First though, you have to get up there. And boy, is it a climb!
I found it ironic that despite the thin air and tough conditions, many monasteries in Lhasa are built on hills and mountains, inaccessible by any form of vehicular transport. So you have to physically drag yourself up the hill/mountain, panting and gasping as you go. It’s bad enough climbing hills and mountains at the best of times. Cut oxygen supply by 30% and try it and see! Oh joy 😛
View from halfway up to Potala Palace
But the view, oh the view!
Every corner you turn brings another feast to delight the eyes. The mountains stretch as far as the eye can see. Nearer mountains are brown in Spring-Summer when I was there. Further, higher mountains were still capped with snow and will remain that way.
The fat fluffy clouds float in a bright blue sky. Because we’re so high, the sky is almost always a clear, bright blue, and clouds float so close, it feels like you can reach out and pick them out like cotton candy. But be warned, that the bright sun that shines, unfiltered by clouds, mean a very high UV exposure so sunscreen is a must!
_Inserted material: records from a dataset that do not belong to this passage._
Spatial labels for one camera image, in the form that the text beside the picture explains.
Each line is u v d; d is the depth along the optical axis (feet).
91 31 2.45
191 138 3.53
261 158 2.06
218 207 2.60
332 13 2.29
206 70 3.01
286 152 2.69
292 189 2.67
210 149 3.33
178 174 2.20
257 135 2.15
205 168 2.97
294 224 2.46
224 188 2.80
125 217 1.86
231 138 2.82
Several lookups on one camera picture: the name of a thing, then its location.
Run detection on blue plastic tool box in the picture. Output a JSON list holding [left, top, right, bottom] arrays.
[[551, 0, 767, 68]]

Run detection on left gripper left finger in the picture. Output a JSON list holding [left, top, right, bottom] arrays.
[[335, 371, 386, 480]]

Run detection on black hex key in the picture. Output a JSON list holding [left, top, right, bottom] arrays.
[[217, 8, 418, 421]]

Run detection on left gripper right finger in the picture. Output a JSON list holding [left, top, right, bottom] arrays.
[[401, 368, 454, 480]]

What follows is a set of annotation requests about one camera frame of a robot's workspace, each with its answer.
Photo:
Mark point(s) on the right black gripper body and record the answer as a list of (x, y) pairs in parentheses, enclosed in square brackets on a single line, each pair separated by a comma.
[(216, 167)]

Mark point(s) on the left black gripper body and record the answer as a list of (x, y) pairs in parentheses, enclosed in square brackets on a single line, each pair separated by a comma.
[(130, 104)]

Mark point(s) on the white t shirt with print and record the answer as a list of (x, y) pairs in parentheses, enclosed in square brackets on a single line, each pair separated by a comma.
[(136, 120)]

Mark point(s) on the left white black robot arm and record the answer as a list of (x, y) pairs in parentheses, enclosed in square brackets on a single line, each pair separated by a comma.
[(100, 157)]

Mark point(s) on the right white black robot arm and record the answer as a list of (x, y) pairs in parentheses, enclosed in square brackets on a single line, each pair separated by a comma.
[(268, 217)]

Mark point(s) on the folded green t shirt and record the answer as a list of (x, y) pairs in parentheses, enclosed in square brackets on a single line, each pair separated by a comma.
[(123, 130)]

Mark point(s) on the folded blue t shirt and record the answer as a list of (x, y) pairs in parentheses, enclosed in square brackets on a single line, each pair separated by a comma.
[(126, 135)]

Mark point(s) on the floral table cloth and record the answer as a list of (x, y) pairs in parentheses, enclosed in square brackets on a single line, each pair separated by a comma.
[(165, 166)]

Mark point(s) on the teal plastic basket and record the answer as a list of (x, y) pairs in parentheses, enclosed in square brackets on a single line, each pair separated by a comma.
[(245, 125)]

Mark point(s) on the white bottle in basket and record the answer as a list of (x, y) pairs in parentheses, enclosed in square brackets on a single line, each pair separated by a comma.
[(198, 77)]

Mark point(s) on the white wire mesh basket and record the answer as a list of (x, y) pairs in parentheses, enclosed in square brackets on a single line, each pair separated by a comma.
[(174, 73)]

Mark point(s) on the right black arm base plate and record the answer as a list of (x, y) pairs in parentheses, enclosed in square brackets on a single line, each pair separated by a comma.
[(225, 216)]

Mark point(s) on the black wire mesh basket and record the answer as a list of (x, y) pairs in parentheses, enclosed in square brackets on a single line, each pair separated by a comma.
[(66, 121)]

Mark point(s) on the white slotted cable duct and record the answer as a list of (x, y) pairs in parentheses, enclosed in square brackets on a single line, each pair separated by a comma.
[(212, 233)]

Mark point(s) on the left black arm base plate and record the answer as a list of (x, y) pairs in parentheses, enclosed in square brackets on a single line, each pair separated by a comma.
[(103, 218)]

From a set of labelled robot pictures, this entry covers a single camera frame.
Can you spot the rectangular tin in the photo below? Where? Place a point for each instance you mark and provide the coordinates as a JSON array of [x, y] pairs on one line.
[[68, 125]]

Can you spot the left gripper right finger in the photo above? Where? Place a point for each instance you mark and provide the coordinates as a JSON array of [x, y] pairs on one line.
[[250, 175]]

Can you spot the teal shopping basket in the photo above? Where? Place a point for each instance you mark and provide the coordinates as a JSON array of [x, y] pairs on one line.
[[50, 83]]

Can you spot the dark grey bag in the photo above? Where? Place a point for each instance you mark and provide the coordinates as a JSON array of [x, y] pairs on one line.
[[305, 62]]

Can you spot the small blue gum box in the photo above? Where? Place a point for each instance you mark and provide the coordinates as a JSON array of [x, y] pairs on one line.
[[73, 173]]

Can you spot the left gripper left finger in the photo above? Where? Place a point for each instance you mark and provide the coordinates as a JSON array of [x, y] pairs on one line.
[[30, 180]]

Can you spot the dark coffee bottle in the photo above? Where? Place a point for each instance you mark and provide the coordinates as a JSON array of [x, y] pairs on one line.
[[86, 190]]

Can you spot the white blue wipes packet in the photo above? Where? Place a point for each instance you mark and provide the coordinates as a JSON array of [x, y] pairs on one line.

After panting and gasping my way up the stone steps (yes, I’m unfit as well) we were eventually led into the cool confines of the palace and through the various rooms that were open to visitors. Photography is forbidden once you enter the palace, as is with most of the temples as well. My information had to be gleaned from the internet as my guide spoke Mandarin and I don’t, but I understood enough as I went along to be amazed.
Barkhor Street and Jokhang Temple
Jokhang Temple at Barkhor Street is where the pilgrims and staunch practitioners of Tibetan Buddhism come to pray.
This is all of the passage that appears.